- _About this task_
Write out word for word each line from the one containing "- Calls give" through the close of the listing, including both ends. Pictures do not belong in the copy.

- _Given material_
☆ ☆ ☆ ☆

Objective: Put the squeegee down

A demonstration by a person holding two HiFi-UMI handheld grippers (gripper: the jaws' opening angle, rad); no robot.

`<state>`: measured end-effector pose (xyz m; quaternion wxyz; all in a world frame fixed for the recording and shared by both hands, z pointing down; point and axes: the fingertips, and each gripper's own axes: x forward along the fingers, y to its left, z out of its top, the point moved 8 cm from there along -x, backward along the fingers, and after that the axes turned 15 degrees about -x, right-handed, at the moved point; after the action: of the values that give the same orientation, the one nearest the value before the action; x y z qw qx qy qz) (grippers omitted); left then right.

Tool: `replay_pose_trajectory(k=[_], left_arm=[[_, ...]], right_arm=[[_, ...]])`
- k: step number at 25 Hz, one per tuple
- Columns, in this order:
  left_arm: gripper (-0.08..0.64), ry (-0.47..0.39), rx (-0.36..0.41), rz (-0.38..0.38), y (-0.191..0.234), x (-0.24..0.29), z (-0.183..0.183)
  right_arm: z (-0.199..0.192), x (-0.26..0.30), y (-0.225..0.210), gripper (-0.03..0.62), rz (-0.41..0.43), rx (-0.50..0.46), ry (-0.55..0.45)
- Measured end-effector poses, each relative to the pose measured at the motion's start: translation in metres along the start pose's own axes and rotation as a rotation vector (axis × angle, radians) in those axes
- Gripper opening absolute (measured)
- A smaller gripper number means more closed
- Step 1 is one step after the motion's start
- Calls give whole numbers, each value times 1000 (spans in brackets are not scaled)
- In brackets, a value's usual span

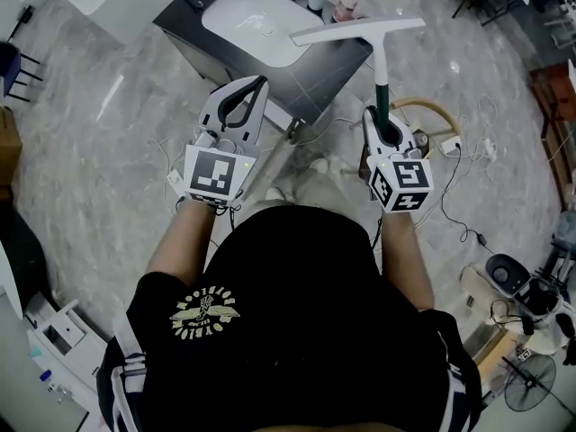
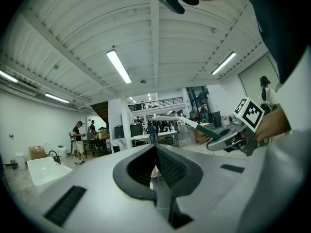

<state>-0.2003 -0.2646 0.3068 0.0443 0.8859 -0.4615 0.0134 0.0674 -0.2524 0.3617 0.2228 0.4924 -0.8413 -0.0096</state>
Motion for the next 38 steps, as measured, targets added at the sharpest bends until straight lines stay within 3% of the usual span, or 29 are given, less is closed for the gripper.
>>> replay_pose_trajectory(k=[9,11,13,17,23,38], left_arm=[[23,2,40,-4,11,41,-5],[23,35,49,7,18,51,-9],[23,68,44,26,26,61,-12],[23,35,46,22,34,82,-11],[23,61,29,13,45,121,-38],[23,115,2,15,44,149,-68]], right_arm=[[-48,58,-25,40,43,69,87],[-57,74,-31,40,55,84,104],[-64,88,-36,40,65,93,120],[-78,106,-45,40,76,112,162],[-118,147,-55,40,94,148,254],[-169,193,-53,40,107,267,368]])
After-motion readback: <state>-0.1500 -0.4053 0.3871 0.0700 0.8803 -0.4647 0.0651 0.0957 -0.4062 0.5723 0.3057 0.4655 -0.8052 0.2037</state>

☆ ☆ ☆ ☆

- _Solution for this task_
- Calls give whole numbers, each value times 1000 (spans in brackets are not scaled)
- In brackets, a value's usual span


<state>-0.2003 -0.2646 0.3068 0.0443 0.8859 -0.4615 0.0134 0.0674 -0.2524 0.3617 0.2228 0.4924 -0.8413 -0.0096</state>
Motion for the next 38 steps, as measured, targets added at the sharpest bends until straight lines stay within 3% of the usual span, or 29 are given, less is closed for the gripper.
>>> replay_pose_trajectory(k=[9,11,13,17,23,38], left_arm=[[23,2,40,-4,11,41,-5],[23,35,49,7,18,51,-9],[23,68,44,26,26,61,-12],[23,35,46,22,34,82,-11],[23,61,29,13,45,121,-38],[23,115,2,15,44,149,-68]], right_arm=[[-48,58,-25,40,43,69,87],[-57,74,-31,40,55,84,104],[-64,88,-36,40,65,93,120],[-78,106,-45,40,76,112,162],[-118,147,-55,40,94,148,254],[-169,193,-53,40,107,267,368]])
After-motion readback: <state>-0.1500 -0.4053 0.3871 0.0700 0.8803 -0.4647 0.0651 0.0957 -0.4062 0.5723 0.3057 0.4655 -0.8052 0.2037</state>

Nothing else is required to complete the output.